- **DATASET ENTRIES**
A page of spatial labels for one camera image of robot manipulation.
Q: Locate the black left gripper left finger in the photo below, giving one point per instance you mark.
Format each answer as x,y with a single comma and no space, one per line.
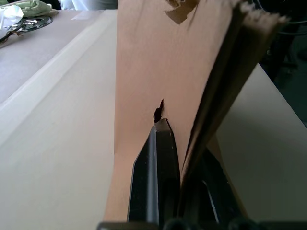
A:
163,167

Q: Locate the white plastic bag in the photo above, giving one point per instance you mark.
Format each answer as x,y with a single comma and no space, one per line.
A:
10,16

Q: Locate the light green cloth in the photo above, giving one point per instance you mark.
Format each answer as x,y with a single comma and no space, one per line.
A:
36,7

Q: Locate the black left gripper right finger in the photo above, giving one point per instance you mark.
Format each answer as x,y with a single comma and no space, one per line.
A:
211,191

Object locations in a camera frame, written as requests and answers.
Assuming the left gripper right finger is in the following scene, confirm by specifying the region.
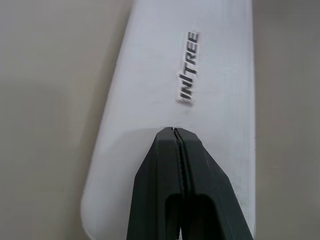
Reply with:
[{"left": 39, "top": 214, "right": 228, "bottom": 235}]
[{"left": 175, "top": 127, "right": 255, "bottom": 240}]

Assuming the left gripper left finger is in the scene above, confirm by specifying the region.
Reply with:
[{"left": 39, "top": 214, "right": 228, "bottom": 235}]
[{"left": 126, "top": 127, "right": 182, "bottom": 240}]

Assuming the white pen case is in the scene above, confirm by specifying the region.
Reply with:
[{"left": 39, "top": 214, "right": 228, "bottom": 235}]
[{"left": 79, "top": 0, "right": 257, "bottom": 240}]

- **WHAT TO WORK ON**
Filter the data above, keeping only lines that include the string "white".

- **TASK RESPONSE**
Q: Locate the white plastic bag in the photo above, giving one point per instance you mark.
Assuming the white pen case is in the scene above, confirm by specifying the region.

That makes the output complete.